Biologie Cellulaire

Culture Cellulaire : Le sérum

Les sérums d'origine animale sont traditionnellement utilisés à titre de suppléments des milieux de base pour la culture des cellules de mammifères. En effet, si le milieu de base assure la survie des cellules, celles-ci ne peuvent se diviser que sous l'influence de facteurs mitogènes apportés par le sérum.
Sa concentration varie selon les cultures de 2 à 20%. Il est indispensable au déclenchement de la division cellulaire car il contient des facteurs mitogènes. Son effet cytostimulant est réputé inversement proportionnel à l'âge du donneur (sérum de veau fœtal, sérum de veau nouveau-né, sérum de veau adulte).
Les recherches intensives qui se sont développées dans les années 1980 dans le but de définir les besoins cellulaires et de conduire à la fabrication de milieux sans sérum ont permis d'identifier un certain nombre d'éléments clés des sérums, même si les facteurs actifs de ces derniers restent encore largement indéfinis. Parmi les composants du sérum intervenant dans la croissance cellulaire, nous citerons :

• Des substances de faible poids moléculaire, sels minéraux, nutriments (glucose, acides aminés, cholestérol, acides gras essentiels), métabolites, vitamines et oligo-éléments liés aux protéines sériques ;

• Des facteurs d'attachement favorisant l'adhésion et l'étalement des cellules sur le support, qu'il s'agisse de verre, de plastique ou de microporteurs. La majorité des cellules adhérentes ne se fixent pas directement sur leur support mais sur des protéines elles-mêmes adsorbées sur celui-ci. Ces protéines, sécrétées par les cellules ou apportées par le sérum sont des composants de la matrice extra-cellulaire : fribronectine, laminine, vitronectine ; elles se fixent par des sites spécifiques sur des récepteurs cellulaires, eux-mêmes hautement spécifiques. Ces facteurs d'attachement jouent un rôle important non seulement en ce qui concerne l'adhésion des cellules à leur support mais également sur leur croissance, leur morphologie, leur différenciation et leur durée de vie.
La fibronectine grosse glycoprotéine de PM = 440 000, présente en grande quantité dans le plasma est essentiellement produite par les hépatocytes.

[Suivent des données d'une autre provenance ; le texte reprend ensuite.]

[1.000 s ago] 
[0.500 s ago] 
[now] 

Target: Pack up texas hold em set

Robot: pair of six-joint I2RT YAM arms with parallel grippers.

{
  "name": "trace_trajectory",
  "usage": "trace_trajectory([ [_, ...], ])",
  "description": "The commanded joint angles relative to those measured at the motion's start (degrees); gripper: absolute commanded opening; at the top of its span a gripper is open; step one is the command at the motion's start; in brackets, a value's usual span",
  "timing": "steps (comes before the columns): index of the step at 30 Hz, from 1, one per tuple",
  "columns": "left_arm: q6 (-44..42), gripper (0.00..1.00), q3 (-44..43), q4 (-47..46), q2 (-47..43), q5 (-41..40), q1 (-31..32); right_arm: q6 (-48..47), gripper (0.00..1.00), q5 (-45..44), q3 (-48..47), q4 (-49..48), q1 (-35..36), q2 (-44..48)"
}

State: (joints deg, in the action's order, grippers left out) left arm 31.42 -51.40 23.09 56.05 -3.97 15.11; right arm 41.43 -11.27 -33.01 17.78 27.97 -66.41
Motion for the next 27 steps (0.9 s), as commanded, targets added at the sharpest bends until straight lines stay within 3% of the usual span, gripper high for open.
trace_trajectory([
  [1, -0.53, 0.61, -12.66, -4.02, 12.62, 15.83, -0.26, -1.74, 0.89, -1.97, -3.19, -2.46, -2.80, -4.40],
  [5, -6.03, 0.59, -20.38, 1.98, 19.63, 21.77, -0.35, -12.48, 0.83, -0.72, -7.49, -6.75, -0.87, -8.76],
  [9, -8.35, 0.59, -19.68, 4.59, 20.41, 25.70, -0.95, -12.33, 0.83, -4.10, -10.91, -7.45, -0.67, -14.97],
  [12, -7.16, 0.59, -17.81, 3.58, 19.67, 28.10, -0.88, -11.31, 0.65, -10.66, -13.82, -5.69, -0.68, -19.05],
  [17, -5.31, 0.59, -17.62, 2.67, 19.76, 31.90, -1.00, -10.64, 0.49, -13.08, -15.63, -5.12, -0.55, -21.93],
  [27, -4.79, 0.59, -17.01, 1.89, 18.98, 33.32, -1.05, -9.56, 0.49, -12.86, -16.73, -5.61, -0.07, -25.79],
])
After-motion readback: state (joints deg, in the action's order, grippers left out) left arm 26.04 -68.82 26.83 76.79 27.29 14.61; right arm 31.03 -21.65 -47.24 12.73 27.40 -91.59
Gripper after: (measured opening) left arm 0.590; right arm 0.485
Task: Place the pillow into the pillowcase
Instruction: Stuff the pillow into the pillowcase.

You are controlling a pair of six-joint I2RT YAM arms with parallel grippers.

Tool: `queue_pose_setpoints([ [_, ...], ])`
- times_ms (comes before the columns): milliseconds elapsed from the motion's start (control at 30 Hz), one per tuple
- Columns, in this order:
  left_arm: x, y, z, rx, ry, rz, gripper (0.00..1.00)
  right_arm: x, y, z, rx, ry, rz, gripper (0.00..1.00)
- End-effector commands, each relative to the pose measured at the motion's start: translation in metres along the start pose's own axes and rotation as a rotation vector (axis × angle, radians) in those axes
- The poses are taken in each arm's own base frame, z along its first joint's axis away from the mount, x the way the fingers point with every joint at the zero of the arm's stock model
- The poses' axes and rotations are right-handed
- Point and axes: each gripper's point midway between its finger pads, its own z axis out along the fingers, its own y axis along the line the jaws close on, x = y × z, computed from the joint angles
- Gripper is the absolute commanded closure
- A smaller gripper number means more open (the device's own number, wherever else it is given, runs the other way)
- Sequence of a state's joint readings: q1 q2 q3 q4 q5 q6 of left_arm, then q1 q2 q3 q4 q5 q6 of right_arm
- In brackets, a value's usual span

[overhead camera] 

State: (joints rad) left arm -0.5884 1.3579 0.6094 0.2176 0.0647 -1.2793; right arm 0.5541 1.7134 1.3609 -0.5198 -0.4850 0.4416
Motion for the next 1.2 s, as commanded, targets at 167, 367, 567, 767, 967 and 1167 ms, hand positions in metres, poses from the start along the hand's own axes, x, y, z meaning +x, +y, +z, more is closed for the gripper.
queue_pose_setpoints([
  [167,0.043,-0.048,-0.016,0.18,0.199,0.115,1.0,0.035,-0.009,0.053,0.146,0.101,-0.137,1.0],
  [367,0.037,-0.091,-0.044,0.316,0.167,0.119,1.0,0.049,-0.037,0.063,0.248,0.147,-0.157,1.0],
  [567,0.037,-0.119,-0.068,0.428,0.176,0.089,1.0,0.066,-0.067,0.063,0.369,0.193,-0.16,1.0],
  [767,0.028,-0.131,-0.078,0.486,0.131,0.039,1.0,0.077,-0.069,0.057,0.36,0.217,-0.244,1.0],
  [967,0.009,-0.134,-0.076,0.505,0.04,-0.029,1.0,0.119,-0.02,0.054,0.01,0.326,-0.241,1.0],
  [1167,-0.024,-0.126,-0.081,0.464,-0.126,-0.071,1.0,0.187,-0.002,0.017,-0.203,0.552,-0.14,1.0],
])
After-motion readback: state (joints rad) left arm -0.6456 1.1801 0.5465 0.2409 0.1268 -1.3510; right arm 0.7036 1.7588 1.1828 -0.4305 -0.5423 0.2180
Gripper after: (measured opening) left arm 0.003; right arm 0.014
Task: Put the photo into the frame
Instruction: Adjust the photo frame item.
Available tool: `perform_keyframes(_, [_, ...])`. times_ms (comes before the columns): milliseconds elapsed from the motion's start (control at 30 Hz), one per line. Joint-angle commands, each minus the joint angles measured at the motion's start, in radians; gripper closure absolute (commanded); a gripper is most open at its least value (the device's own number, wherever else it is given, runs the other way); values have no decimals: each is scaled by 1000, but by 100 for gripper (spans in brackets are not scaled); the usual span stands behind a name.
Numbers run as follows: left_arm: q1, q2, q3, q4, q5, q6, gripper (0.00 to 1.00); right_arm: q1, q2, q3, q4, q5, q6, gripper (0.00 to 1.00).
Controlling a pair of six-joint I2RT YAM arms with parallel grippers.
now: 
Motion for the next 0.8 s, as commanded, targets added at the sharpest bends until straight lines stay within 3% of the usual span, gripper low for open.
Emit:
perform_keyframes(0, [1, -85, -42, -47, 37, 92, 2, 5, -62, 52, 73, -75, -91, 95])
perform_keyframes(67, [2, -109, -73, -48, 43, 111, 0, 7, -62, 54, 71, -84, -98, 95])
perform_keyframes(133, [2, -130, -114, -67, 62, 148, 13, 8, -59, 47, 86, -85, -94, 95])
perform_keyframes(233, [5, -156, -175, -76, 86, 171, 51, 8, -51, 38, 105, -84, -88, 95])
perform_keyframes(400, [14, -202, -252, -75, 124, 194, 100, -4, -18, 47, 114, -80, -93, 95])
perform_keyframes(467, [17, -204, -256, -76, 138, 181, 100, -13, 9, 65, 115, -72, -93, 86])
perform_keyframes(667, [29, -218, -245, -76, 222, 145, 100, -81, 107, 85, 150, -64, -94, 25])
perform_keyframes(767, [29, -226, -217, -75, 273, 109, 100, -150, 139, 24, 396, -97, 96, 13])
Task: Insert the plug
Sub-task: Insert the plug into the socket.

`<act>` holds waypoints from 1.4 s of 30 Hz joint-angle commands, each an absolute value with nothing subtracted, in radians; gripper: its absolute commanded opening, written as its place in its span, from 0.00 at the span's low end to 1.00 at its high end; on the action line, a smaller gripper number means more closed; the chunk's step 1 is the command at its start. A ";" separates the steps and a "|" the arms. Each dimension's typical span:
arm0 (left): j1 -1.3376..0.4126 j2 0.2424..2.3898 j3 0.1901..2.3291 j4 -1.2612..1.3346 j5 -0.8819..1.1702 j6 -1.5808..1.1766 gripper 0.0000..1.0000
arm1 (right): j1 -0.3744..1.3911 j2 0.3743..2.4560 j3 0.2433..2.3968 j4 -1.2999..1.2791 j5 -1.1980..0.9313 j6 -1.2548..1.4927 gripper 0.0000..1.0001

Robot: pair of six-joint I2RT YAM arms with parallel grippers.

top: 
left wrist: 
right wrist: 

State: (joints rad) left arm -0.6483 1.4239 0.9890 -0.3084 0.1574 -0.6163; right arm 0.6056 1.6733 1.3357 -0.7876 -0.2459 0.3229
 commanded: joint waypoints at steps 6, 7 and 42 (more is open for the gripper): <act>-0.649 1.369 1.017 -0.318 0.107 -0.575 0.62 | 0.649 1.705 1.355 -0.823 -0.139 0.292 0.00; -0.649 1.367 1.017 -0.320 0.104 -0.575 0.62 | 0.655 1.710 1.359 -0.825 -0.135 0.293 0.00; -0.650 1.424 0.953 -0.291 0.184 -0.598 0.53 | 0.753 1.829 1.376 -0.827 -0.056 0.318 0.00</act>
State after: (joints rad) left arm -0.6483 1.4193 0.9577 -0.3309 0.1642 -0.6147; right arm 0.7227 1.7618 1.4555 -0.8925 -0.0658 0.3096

• Des hormones et des facteurs de croissance polypeptidiques dont il est difficile de définir les différences mais qui tous jouent un rôle primordial dans la prolifération et le métabolisme cellulaire.
Parmi les hormones, nous citerons l'insuline qui exerce un effet mitogène secondaire et la somatomedine C ou « Insuline-like growth factor » qui n'est pas sous forme libre mais transportée par une protéine.
Parmi les facteurs de croissance, nous citerons le PDGF ou Platelet Derived Growth Factor présent dans les plaquettes et dont le rôle mitogène est très important puisque les plasmas obtenus après élimination des cellules sanguines par moyens physiques sont beaucoup moins actifs sur la croissance cellulaire que les sérums obtenus par coagulation. D'autres facteurs de croissance FGF (Fibroblast Growth Factor), EGF (Epidermal Growth Factor) sont également présents dans les sérums.
Hormones polypeptidiques et facteurs de croissance se fixent sur des récepteurs spécifiques présents sur la membrane cellulaire. Certains, (insuline, EGF), sont internalisés avec leur récepteur puis dégradés par des enzymes lysosomiales ou liés à des récepteurs internes. Les facteurs de croissance peuvent donc agir au niveau de la membrane plasmique ou de l'intérieur de la cellule. La transmission de signaux depuis la membrane après fixation du polypeptide sur son récepteur jusqu'au site de synthèse des macromolécules peut se faire par l'intermédiaire d'un messager (AMP cyclique pour l'insuline) ou par celui du cytosquelette.

• Des protéines diverses dont les unes jouent le rôle de facteurs de croissance, ce sont les protéines assurant le transport de minéraux, de lipides ou d'hormones (transferrine, albumine,...) alors que les autres sont inhibitrices des protéases comme l'alpha 2 macroglobuline qui bloque l'action de la trypsine.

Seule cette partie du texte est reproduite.